▶ TASK REQUIREMENTS: Could you find each line of the data below that contains the word "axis" and copy those lines?

[Start of Attachment]

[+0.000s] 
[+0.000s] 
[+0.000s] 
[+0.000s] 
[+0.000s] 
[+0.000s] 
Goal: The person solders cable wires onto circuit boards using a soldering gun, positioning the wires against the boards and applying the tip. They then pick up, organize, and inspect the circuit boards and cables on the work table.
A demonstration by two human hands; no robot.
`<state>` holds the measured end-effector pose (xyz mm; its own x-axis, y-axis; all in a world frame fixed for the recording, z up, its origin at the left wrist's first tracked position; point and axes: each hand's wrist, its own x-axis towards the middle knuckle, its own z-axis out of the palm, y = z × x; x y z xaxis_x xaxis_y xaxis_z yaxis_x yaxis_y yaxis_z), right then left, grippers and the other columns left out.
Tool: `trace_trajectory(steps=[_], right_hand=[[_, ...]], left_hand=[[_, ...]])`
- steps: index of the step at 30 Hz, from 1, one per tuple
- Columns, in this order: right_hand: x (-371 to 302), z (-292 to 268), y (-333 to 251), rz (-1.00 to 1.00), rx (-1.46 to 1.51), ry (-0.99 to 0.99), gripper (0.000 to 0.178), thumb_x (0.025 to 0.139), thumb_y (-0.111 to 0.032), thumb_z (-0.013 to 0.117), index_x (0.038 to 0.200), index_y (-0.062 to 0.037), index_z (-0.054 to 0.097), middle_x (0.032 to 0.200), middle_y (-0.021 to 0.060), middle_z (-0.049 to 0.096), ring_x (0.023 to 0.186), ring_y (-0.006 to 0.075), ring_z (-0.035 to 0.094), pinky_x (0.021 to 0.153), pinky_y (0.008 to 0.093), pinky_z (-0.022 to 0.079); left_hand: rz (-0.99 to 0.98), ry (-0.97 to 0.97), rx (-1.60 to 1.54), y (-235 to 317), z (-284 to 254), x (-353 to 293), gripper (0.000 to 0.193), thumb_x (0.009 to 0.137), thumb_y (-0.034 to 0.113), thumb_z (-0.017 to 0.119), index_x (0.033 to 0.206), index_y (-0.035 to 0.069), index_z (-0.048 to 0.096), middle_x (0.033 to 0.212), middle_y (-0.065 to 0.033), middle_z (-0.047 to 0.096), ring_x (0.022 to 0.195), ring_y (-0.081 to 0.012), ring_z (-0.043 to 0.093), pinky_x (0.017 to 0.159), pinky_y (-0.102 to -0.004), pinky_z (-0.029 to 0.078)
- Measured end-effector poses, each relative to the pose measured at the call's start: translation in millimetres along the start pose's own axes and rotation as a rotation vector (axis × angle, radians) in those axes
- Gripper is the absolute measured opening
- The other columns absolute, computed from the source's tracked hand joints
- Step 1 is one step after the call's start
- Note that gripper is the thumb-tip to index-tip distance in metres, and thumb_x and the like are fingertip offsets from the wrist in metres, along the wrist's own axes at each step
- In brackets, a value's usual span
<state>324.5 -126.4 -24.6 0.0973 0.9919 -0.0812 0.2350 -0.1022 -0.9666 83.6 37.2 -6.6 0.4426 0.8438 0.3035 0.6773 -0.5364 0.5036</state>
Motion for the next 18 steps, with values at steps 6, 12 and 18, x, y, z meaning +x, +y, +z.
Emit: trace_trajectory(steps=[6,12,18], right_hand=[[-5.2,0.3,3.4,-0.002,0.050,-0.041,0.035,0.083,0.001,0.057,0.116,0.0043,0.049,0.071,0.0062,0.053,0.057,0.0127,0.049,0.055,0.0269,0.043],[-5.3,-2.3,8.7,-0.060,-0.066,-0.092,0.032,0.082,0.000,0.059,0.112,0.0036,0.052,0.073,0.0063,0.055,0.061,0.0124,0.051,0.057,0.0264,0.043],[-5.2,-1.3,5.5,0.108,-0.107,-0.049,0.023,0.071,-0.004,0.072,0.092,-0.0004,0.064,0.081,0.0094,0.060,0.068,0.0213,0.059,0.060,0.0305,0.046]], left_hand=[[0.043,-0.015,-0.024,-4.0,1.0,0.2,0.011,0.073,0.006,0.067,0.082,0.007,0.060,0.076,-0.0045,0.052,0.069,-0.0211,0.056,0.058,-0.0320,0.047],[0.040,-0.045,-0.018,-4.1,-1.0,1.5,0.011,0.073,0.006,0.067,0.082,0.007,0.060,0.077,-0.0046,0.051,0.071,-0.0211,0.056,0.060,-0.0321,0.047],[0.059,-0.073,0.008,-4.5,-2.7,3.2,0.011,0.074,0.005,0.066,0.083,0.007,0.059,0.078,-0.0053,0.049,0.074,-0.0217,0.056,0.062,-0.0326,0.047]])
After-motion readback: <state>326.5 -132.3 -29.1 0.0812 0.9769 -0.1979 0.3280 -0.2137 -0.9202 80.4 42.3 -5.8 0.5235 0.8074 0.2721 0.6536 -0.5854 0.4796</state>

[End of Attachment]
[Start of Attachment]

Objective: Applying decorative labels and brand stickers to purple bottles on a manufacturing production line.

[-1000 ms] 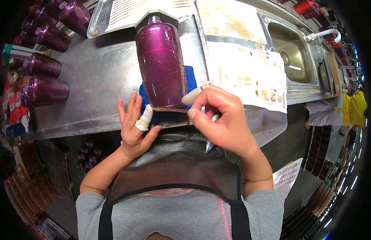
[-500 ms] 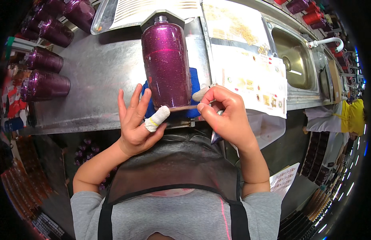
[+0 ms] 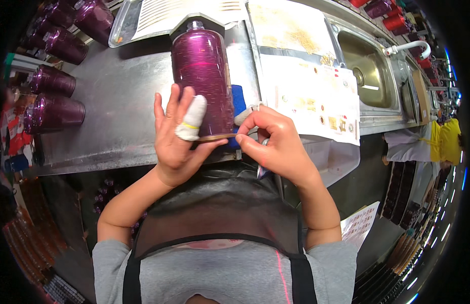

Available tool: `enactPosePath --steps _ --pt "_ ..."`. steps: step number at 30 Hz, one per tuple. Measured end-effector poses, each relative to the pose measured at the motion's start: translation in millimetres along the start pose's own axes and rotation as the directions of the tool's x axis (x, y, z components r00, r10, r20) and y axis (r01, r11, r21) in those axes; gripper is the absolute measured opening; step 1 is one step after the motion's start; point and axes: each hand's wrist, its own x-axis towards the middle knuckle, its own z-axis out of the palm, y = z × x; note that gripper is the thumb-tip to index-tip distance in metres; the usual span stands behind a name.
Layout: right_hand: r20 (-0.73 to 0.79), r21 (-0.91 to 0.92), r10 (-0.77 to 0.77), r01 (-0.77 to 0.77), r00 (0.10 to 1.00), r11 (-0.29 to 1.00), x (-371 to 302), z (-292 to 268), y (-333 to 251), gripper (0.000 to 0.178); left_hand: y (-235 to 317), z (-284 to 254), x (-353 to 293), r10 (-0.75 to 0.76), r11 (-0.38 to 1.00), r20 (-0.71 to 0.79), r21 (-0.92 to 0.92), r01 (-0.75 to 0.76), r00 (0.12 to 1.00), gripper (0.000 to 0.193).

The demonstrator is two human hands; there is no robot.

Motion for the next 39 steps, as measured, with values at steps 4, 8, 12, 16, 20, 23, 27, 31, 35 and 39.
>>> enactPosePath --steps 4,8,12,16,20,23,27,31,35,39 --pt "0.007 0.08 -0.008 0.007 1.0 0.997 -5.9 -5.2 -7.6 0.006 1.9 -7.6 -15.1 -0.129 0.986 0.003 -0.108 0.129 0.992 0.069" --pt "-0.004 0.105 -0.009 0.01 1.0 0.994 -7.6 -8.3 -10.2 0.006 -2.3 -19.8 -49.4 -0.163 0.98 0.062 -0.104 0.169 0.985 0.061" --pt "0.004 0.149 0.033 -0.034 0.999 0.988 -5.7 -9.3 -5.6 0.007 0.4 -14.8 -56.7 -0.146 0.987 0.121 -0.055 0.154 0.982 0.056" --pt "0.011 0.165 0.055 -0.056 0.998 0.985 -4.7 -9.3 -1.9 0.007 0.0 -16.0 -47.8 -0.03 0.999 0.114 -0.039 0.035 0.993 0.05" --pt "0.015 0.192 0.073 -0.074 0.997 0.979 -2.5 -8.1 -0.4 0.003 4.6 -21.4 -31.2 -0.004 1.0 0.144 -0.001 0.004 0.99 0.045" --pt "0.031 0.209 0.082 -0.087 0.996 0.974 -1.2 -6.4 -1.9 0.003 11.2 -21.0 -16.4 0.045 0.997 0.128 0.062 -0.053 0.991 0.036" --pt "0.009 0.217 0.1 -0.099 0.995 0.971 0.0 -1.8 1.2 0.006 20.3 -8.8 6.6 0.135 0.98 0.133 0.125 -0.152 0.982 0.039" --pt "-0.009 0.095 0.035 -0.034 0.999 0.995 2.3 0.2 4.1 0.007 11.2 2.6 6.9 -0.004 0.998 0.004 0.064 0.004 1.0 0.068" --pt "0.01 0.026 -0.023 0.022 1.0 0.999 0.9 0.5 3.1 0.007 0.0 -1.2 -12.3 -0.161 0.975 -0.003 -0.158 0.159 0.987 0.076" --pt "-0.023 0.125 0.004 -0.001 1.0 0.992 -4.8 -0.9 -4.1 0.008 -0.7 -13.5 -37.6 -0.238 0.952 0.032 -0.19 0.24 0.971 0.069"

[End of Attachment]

▶ COMPLETED TASK:
`<state>` holds the measured end-effector pose (xyz mm; its own x-axis, y-axis; all in a world frame fixed for the recording, z up, its origin at the left wrist's first tracked position; point and axes: each hand's wrist, its own x-axis towards the middle knuckle, its own z-axis out of the palm, y = z × x; x y z xaxis_x xaxis_y xaxis_z yaxis_x yaxis_y yaxis_z), right then left, grippers and the other columns left out.
- Measured end-effector poses, each relative to the pose measured at the call's start: translation in millimetres along the start pose's own axes and rotation as a rotation vector (axis × angle, radians) in those axes
Available tool: `enactPosePath --steps _ --pt "_ ..."`. steps: step number at 30 Hz, one per tuple. Measured end-effector poses, each relative to the pose measured at the motion's start: translation in millimetres along the start pose's own axes and rotation as the directions of the tool's x axis (x, y, z components r00, r10, r20) and y axis (r01, r11, r21) in those axes; gripper is the absolute measured opening; step 1 is one step after the motion's start; point and axes: each hand's wrist, its own x-axis towards the middle knuckle, its own z-axis out of the palm, y = z × x; note that gripper is the thumb-tip to index-tip distance in metres; the usual span stands behind a name.

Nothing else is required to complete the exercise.